プロローグ
これは大きな戦争が終結してから五十年後の話である
パイプが張り巡らされた通路を青い肌の女が駆けてゆく。眠る娘を抱えながらにも関わらず、その速度は音速を超えていた。
いくつか丁字路を超えた先、彼女が目指していた場所へと辿り着いた。長距離転移装置の佇む港である。彼女は辺りを見渡して、沢山並んだ貨物船の中に目的物の小型艇を見つけて駆け寄った。
幸い小型艇は起動していた。小型艇の後部ハッチを開き、抱えていた娘を乗せて呟いた。
「いつか必ず迎えに行くからね」
女は眠る娘に軽く口づけすると、ハッチを閉めて小型艇を自動操縦に切り替えて発進させた。

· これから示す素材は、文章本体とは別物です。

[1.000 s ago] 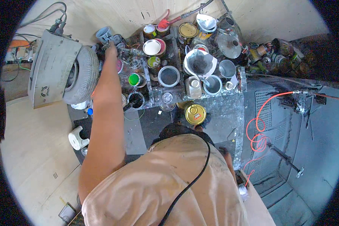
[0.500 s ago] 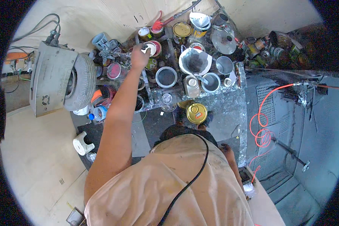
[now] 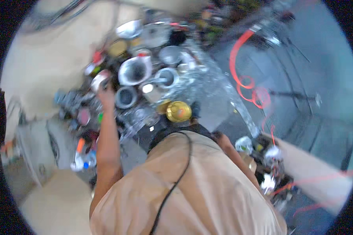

小型艇が長距離転移装置に飲み込まれていくのを、只々眺めていた。
見えなくなるまでまで、ずっと、ずっと。
目覚めたとき最初に目についたのは自身の青い肌の腕と、腕越しに見えた縞模様の猫だった。どうやら寝ている最中にベットからずり落ちたらしい。
「おはようキャミー」
猫はにゃあと一鳴きした後に起用に扉を開けて何処かへ行ってしまった。
ルーチェは身体を起こして辺りを見渡した。床には脱ぎ捨てられた服と読み終えた雑誌が散らばっていた。棚の上にはお気に入りの猫のキャラクターのグッズが並んで鎮座していた。
「凄い音がしてたけど大丈夫かしら……?」
ドアを開けて入ってきたのはシスターマリガンだった。よほど大きな音だったのだろう。眼鏡の奥の黒色の瞳が若干潤んでいた。
「大丈夫。痣とかも出来てないみたい。」
「それなら安心です……ルーチェはよく怪我をするから……」
「あたしだってもう子供じゃないんだからそんなに心配しなくても大丈夫よ」
「そう言ってこの間は膝を擦りむいて帰ってきたじゃないですか。その前は――」
「わかった、わかった。あたしが悪かったです。ところでその手に持った封筒はどうしたの?」
「あぁ、そういえばルーチェ宛てに手紙が来ていたのですが、宛先しか書いてなかったので……」
ルーチェは、このままでは小言地獄にさらされると思い、話題そらしで質問してみたのだが、自分に宛てられていたと聞いて妙な話だなとおもった。差出人の見当が全く付かなかったのである。封筒を受け取り開けてみた。